Kano had that kind of deeply rooted and resilient hope, born of his experience of God’s love in Christian community. Knowing that kind of hope has brought each one of us here today – the family and friends of Hisanori and Ai and their children and grandchildren, and the descendants of the many people he worked with. Hope has risen for many who’ve heard or read the story of Hisanori here in Nebraska. I don’t know if there are any here today who met him as fellow prisoners during the internment years, but I can tell you that the kind of work he did with German POWs and American soldiers facing court martial continues to yield an abundant harvest. His field kept expanding – wherever he went, he discovered ways to feed people with hope.
Kano’s example continues to spread, offering hope to immigrants, prisoners, and sheep who have wandered far from the flock.
There’s an Episcopal congregation in Germany who is reaching out to tend a little flock of displaced sheep, people who’ve been deported from the U.S. for old misdeeds. They were born in Germany but most of them spent decades here, not knowing they were actually German citizens until ICE picked them up, detained them, and then deported them. They may not be POWs, but they are certainly prisoners of the same kind of American attitudes that Japanese immigrants encountered here in the last century. Immigration has been both an enormous blessing to the creative spirit in this nation, and one of our greater sources of national shame. Over and over, American descendants of immigrants have found more recent immigrant groups to demonize and blame for current social ills. One of the greatest gifts of Kano’s witness was his ability to cross the boundaries that human beings use to create in-groups and out-groups. Over and over, he bridged the divide between Japanese and Anglo, Japanese and German, immigrant and citizen, farmer and merchant, prisoner and free, even hungry and well-fed.
Tending the flock still has a great deal to do with teaching the sheep to love each other, and to understand that there is no health for the flock until all the sheep know they have a place in the beloved community.
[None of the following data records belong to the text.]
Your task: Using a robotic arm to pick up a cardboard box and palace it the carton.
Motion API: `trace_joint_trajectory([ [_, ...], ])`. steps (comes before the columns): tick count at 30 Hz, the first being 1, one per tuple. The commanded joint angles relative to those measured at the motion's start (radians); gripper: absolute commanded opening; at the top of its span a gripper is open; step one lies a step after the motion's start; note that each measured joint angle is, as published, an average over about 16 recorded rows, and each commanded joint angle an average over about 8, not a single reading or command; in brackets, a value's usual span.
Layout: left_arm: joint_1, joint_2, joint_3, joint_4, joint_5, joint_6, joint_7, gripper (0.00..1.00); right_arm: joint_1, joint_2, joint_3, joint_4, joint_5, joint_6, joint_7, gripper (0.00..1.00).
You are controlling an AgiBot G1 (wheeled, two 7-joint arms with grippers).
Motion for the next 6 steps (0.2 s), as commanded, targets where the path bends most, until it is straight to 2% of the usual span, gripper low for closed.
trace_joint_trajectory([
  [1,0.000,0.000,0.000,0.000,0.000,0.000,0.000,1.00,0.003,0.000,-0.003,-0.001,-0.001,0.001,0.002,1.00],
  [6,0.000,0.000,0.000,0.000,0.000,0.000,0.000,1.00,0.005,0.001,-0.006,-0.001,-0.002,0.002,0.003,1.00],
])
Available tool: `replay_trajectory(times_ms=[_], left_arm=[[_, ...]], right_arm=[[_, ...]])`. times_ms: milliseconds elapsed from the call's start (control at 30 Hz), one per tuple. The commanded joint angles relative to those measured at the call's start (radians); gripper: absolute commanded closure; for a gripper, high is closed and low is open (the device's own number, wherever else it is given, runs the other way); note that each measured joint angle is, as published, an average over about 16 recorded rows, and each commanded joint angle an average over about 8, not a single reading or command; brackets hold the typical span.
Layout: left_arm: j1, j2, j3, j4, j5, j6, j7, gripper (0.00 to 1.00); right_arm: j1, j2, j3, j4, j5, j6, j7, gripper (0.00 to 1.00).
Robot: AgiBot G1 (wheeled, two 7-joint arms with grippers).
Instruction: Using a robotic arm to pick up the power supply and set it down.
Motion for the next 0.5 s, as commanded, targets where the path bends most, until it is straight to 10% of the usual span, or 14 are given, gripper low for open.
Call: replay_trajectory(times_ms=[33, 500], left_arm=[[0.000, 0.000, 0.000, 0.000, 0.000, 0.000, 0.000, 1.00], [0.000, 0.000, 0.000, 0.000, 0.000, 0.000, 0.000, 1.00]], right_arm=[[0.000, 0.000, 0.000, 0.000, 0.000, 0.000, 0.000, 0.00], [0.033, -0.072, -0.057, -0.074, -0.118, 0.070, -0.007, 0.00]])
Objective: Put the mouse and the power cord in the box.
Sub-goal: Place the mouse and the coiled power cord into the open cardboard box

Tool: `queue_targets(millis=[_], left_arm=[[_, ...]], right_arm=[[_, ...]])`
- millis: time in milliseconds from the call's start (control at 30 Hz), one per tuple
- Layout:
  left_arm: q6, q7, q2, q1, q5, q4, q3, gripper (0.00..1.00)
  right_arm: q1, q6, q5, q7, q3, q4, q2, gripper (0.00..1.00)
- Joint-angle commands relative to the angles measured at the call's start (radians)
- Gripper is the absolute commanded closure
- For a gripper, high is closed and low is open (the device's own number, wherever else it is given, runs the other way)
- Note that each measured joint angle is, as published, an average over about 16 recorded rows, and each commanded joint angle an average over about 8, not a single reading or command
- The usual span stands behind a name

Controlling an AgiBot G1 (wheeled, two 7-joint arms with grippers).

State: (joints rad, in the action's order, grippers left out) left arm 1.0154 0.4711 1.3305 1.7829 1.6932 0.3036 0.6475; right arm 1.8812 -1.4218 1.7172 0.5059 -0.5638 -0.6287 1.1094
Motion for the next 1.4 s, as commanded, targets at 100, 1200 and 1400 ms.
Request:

That’s the bold and gentle work Kano did, together with Bishop Beecher, in confronting the Nebraska legislature about its prejudicial laws on citizenship and land ownership. We need more like Kano, for there is still abundant work to do.
Feeding the sheep and tending the flock may be the work of shepherds, but those who follow Jesus soon discover that every sheep has shepherd duties, and that each shepherd is also a sheep. The shepherd can’t feed the sheep from afar, living apart in separate quarters. Good shepherds dwell among the sheep, and as Jesus put it, they give their lives for the sheep; they live and die together, for they know they are part of the same whole.
Feeding the sheep and tending the flock is about the whole people of God – including those other flocks Jesus says he’s still working on (John 10:16). We are meant to live as one flock, knowing one shepherd in the God who creates us all. And the whole flock means the whole creation, for without healthy pastures the sheep will never thrive.
Kano’s expertise may have been food crops, but he certainly knew how to feed sheep and tend flocks. This good and beloved friend of Jesus was a very, very good shepherd himself. Pray that his witness will continue to encourage, embolden, and challenge us to be good shepherds of the whole flock.